Spatial Modeling on Parameter-level [9]

  • \(\mu\): location parameter
    • \(\mu = \mu_0 \left(1 + \Delta \left(t - t_0\right)\right)\)
  • \(\sigma\): scale parameter
  • \(\xi\): shape parameter \[ \begin{aligned} \log(\mu_0) = \psi &\sim \mathrm{BYM2}(\mu_\psi, \rho_\psi, \sigma_\psi) \\ \log(\mu_0) - \log(\sigma) = \tau &\sim \mathrm{BYM2}(\mu_\tau, \rho_\tau, \sigma_\tau) \\ f_\xi(\xi) = \phi &\sim \mathrm{BYM2}(\mu_\phi, \rho_\phi, \sigma_\phi) \\ f_\Delta(\Delta) = \gamma &\sim \mathrm{BYM2}(\mu_\gamma, \rho_\gamma, \sigma_\gamma) \end{aligned} \]
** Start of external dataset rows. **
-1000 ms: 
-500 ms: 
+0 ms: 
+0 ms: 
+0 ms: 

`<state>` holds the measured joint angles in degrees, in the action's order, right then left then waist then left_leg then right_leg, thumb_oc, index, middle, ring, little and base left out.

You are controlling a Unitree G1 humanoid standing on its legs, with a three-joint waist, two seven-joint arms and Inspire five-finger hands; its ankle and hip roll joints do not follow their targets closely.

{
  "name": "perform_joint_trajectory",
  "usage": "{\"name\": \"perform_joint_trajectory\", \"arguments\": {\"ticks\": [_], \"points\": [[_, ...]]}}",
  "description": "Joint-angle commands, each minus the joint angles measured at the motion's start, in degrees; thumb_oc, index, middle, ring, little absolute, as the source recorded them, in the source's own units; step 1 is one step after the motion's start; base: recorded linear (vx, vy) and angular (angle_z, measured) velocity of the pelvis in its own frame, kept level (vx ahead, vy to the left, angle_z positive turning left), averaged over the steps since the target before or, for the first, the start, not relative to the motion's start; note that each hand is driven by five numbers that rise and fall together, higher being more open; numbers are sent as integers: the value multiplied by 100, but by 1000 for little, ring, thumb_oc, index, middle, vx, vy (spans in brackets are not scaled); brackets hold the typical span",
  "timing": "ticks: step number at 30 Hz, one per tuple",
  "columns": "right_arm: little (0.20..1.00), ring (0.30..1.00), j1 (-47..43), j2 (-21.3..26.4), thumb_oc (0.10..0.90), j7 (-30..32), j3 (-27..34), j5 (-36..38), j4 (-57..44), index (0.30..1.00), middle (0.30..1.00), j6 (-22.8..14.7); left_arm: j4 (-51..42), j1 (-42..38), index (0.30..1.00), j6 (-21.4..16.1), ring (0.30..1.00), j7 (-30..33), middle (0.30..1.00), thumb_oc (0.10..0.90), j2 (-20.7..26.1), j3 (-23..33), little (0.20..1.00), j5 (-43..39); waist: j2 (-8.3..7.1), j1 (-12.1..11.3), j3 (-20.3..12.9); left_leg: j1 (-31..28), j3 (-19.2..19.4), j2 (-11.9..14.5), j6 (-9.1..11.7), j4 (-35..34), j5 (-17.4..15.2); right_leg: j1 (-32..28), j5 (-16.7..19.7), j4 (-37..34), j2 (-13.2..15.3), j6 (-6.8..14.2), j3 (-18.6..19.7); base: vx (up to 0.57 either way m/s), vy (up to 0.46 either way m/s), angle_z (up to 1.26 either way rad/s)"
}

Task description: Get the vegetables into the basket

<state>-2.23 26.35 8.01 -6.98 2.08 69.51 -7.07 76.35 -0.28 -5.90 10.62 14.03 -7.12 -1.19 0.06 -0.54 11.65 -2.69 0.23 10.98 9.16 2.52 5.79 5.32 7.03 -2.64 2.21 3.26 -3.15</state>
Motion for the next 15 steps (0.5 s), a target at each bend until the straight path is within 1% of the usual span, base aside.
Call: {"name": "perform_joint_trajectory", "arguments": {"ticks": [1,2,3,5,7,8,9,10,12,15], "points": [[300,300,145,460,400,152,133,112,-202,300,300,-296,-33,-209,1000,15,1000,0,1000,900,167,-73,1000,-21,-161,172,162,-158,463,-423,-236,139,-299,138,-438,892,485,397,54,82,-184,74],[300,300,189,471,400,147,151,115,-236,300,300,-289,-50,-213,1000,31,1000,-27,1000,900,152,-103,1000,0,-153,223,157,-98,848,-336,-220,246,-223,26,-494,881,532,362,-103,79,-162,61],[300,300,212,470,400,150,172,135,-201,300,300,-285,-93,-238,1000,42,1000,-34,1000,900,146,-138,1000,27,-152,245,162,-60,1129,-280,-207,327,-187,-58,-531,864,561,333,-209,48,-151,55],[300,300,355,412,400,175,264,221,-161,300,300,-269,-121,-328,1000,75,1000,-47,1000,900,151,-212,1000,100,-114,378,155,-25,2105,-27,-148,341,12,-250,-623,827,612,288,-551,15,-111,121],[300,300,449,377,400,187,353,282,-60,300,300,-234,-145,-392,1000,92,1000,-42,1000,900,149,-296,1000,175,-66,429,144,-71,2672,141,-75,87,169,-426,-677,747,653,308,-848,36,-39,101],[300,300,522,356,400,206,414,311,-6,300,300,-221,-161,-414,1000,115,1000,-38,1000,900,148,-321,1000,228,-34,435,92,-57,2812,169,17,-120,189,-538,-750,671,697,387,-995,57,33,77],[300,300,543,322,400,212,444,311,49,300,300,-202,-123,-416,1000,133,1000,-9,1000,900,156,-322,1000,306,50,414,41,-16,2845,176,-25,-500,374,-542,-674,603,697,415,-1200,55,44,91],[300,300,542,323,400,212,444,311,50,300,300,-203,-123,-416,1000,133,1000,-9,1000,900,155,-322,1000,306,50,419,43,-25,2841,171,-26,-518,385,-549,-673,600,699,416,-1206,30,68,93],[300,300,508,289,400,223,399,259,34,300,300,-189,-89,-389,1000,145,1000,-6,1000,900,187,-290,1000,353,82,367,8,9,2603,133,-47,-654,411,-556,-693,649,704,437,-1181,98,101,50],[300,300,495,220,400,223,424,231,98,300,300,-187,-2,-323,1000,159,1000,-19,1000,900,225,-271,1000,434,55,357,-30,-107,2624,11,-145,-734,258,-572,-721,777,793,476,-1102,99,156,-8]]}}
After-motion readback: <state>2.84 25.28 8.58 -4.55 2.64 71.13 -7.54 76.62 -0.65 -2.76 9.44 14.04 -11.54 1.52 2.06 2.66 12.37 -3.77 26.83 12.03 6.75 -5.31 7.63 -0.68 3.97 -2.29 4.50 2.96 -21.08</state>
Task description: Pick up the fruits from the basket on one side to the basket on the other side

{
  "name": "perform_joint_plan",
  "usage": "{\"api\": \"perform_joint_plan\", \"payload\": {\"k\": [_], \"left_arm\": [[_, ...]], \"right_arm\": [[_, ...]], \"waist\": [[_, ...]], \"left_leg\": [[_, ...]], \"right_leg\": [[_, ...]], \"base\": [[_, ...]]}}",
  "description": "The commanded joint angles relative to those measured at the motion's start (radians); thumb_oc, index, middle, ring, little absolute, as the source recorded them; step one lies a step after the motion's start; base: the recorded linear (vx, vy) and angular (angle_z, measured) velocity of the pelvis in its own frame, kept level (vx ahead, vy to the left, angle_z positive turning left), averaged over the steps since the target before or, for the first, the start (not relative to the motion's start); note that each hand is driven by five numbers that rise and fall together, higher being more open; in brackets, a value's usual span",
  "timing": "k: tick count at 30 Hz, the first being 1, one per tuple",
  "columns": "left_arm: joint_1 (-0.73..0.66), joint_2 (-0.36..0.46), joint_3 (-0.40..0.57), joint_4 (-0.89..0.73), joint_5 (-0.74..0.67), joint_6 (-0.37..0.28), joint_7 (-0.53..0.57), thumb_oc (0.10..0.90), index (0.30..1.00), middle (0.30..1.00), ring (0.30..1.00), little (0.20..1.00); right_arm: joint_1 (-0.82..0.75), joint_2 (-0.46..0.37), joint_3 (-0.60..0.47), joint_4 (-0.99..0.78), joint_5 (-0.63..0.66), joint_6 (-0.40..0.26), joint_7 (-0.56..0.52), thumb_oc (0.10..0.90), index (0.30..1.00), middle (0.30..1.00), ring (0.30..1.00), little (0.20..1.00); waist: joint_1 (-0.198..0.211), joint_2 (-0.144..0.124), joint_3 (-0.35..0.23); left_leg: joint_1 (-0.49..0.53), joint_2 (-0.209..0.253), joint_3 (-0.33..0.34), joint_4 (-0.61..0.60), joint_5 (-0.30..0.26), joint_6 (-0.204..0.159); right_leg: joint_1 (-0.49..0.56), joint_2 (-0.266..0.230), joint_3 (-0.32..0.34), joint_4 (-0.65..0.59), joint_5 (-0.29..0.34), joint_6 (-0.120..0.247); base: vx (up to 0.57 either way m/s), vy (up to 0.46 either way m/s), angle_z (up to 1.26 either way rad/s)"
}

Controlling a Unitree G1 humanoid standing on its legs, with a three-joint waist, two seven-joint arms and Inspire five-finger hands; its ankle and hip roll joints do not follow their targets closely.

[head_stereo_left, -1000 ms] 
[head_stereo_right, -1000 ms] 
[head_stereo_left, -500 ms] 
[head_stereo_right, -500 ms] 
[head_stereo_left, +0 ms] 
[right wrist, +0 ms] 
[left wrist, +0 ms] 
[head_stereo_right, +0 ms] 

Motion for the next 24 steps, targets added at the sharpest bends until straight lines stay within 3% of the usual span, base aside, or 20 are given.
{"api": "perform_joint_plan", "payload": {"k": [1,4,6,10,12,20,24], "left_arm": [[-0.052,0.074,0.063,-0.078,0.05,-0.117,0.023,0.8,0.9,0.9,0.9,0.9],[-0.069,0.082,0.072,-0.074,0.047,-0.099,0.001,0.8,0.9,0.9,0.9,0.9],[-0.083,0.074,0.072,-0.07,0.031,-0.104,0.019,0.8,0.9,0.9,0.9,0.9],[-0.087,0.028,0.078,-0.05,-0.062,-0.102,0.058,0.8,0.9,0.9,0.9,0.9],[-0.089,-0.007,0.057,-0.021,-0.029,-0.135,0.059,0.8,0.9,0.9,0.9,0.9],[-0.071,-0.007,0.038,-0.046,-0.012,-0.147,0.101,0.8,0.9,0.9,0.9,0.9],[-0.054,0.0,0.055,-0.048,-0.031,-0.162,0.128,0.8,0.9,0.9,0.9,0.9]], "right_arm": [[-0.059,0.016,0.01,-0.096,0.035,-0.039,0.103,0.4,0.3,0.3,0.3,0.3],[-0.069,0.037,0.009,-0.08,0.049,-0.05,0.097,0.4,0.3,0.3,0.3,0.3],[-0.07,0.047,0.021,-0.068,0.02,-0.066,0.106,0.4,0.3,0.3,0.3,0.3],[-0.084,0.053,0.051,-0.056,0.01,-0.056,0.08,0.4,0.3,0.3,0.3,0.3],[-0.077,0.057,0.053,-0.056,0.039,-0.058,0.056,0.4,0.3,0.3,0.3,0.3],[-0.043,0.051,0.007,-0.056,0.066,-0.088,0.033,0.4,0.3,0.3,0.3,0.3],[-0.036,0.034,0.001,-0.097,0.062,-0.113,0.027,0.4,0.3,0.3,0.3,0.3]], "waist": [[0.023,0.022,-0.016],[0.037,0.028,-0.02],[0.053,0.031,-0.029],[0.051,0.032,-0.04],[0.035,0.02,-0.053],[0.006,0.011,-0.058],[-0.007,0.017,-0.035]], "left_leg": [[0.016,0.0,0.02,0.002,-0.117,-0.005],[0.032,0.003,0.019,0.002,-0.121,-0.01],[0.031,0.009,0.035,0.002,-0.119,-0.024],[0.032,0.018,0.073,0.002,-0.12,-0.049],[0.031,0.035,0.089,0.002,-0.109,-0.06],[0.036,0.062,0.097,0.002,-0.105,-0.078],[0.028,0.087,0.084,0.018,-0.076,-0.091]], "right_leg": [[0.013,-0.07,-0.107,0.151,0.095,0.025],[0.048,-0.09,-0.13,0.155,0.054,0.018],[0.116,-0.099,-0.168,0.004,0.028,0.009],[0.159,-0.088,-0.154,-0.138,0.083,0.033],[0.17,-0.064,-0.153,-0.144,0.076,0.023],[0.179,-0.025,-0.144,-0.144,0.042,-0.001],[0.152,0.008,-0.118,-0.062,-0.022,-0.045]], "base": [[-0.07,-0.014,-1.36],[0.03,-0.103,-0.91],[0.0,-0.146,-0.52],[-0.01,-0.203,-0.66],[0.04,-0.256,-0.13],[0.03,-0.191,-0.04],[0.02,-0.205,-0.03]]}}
Leftover Data-level Dependence

Our Approach: Matérn-like Gaussian Copula

\[ \begin{gathered} \log h(\mathbf x) = \log c\left(F_1(x_1), \dots, F_d(x_d)\right) + \sum_{i=1}^d \log f_i(x_i) \end{gathered} \]


Marginal CDFs

  • \(F_i(x_i)\) is \(\mathrm{GEV}(\mu_i, \sigma_i, \xi_i)\)
  • Can model parameter dependence with BYM2

\[ \begin{aligned} \log h(\mathbf x) &= \log c(u_1, \dots, u_d) \\ &+ \sum_{i=1}^d \log f_{\mathrm{GEV}}(x_i \vert \mu_i, \sigma_i, \xi_i) \\ u_i &= F_{\mathrm{GEV}}(x_i \vert \mu_i, \sigma_i, \xi_i) \end{aligned} \]


Gaussian Copula

  • Matérn-like precision matrix \(\mathbf{Q}\) [10]
  • If \(\mathbf{Q} = \mathbf{I}\) simplifies to independent margins
  • Scaled so \(\boldsymbol{\Sigma} = \mathbf{Q}^{-1}\) is correlation matrix
  • Need to calculate marginal variances [1113]
  • How to generate, scale and compute with \(\mathbf{Q}\) quickly (for MCMC)?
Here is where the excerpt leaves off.